Your assignment. Look over the listing below and work out how many lines have the word "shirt". Write only that number.

..........

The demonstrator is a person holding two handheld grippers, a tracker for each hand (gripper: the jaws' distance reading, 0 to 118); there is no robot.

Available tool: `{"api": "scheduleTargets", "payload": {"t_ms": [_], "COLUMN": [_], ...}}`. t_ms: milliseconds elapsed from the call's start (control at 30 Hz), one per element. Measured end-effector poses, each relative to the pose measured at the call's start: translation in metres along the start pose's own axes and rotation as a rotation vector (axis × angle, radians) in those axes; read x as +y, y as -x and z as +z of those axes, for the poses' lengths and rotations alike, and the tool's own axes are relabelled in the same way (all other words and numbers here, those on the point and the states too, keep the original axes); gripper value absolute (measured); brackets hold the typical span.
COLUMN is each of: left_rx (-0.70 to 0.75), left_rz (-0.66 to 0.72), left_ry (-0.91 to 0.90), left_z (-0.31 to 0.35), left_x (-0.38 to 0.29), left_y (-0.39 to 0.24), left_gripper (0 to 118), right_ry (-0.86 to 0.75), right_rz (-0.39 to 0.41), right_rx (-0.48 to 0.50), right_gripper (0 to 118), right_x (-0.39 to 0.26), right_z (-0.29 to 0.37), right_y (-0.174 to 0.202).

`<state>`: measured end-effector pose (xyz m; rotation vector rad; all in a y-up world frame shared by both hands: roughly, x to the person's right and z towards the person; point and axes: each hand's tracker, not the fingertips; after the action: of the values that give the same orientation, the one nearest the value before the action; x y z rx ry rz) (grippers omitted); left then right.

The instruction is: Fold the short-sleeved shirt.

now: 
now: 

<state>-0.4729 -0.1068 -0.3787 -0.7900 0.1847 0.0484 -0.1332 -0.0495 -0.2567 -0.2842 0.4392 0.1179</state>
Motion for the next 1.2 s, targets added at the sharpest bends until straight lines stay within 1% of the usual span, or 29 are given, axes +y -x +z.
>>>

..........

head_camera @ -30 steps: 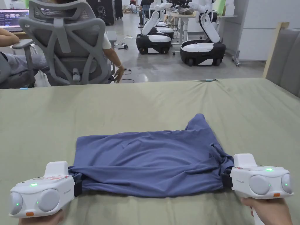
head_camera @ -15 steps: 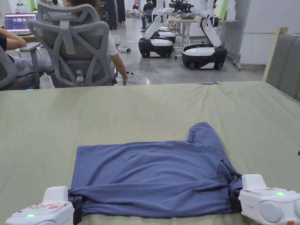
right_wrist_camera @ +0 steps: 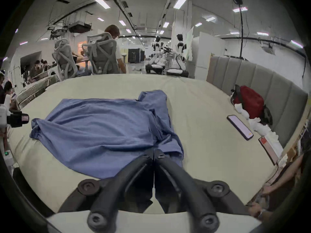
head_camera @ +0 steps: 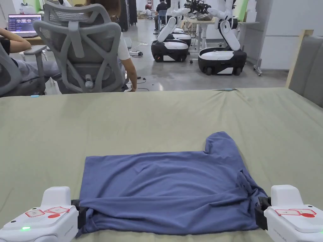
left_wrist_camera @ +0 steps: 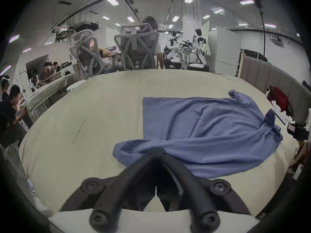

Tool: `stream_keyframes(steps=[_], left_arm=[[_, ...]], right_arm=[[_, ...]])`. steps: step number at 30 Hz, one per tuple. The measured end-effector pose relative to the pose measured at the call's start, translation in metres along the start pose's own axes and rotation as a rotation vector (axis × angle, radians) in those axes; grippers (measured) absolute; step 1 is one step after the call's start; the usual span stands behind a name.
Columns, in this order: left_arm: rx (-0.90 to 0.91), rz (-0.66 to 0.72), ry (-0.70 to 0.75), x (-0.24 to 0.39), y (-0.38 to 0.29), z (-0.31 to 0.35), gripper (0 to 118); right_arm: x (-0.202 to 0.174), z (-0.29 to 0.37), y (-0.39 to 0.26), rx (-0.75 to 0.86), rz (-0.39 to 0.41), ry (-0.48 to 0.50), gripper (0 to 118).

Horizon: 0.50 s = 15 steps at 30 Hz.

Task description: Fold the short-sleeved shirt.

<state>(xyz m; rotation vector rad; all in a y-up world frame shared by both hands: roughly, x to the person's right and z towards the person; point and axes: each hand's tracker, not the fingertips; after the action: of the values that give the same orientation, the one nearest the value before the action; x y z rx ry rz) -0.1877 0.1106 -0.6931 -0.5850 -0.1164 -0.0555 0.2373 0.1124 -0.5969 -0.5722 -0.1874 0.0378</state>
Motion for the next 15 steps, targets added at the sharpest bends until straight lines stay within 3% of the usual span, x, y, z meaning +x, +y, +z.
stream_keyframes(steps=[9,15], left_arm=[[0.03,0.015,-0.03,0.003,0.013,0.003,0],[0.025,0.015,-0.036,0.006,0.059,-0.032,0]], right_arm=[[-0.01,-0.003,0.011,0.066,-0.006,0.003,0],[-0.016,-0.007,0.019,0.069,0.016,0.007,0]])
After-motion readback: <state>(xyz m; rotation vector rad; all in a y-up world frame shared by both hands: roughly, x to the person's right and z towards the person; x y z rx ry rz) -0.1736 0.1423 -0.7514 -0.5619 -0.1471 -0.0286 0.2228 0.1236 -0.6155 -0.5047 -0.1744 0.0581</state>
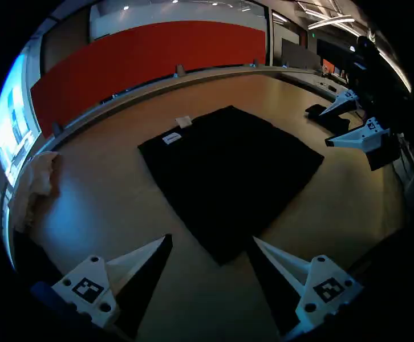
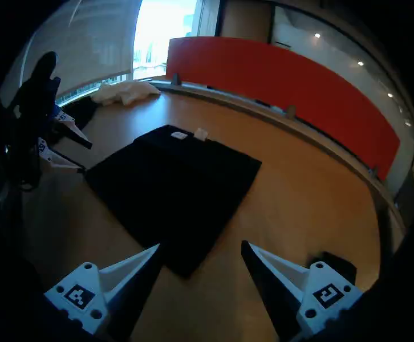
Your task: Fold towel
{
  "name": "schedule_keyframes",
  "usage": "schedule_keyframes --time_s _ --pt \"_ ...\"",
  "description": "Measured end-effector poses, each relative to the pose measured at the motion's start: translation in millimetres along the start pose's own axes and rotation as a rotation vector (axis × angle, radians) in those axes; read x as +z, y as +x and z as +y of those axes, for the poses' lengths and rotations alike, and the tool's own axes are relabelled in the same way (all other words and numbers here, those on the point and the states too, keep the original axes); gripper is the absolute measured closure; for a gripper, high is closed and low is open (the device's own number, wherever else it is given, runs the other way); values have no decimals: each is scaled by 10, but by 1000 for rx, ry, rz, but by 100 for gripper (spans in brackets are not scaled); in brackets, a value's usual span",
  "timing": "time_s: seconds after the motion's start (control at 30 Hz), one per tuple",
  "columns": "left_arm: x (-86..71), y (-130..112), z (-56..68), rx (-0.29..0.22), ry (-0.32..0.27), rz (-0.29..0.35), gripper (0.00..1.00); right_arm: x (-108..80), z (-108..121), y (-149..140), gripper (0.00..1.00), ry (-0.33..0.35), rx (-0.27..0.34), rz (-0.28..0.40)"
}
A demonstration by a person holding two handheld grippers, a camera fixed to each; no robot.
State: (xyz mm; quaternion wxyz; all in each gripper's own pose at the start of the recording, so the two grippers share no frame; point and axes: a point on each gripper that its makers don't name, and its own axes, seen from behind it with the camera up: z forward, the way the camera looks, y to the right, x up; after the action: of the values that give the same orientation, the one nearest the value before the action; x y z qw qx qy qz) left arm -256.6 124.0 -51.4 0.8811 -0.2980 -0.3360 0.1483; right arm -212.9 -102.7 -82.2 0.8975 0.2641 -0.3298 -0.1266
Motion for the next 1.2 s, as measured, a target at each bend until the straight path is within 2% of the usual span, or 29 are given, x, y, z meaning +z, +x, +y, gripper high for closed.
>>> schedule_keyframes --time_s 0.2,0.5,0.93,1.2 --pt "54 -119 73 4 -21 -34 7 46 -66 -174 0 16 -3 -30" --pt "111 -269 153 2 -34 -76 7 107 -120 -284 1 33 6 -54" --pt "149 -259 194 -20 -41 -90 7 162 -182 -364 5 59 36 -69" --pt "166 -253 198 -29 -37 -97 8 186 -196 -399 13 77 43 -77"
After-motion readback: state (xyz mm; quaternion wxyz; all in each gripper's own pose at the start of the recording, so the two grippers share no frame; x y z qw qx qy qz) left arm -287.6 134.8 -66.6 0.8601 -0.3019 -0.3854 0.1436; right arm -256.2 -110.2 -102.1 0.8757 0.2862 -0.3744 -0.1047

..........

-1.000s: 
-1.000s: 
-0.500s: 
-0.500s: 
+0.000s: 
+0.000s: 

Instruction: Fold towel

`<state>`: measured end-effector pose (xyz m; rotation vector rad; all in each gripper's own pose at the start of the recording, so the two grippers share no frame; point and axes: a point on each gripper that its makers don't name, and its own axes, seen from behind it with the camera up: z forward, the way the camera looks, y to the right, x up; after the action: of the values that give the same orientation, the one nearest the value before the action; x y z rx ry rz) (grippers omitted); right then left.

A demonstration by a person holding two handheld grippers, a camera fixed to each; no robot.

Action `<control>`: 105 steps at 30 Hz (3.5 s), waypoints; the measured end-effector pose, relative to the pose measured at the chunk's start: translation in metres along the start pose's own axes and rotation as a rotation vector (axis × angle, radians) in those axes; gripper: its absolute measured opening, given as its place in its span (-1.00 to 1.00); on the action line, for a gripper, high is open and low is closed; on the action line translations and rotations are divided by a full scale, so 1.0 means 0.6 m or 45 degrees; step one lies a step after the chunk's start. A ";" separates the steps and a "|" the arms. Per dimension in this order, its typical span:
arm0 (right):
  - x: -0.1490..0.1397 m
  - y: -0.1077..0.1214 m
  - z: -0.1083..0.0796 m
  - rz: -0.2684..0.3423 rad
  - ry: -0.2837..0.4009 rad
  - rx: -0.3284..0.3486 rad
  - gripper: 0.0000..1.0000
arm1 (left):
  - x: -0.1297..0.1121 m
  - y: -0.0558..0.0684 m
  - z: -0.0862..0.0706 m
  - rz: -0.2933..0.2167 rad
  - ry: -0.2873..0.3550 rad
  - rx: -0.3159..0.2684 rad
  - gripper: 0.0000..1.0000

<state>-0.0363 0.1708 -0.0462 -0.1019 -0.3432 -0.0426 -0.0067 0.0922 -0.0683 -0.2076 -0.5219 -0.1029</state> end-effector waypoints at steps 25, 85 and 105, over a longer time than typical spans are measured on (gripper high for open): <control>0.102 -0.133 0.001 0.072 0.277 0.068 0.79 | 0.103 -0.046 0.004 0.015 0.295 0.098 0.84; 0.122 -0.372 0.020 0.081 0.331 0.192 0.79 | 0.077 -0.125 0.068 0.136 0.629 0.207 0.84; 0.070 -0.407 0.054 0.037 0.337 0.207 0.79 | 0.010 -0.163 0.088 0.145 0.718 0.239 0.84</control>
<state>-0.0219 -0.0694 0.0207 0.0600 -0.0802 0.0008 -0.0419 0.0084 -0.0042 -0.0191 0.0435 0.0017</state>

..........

Exercise result. 2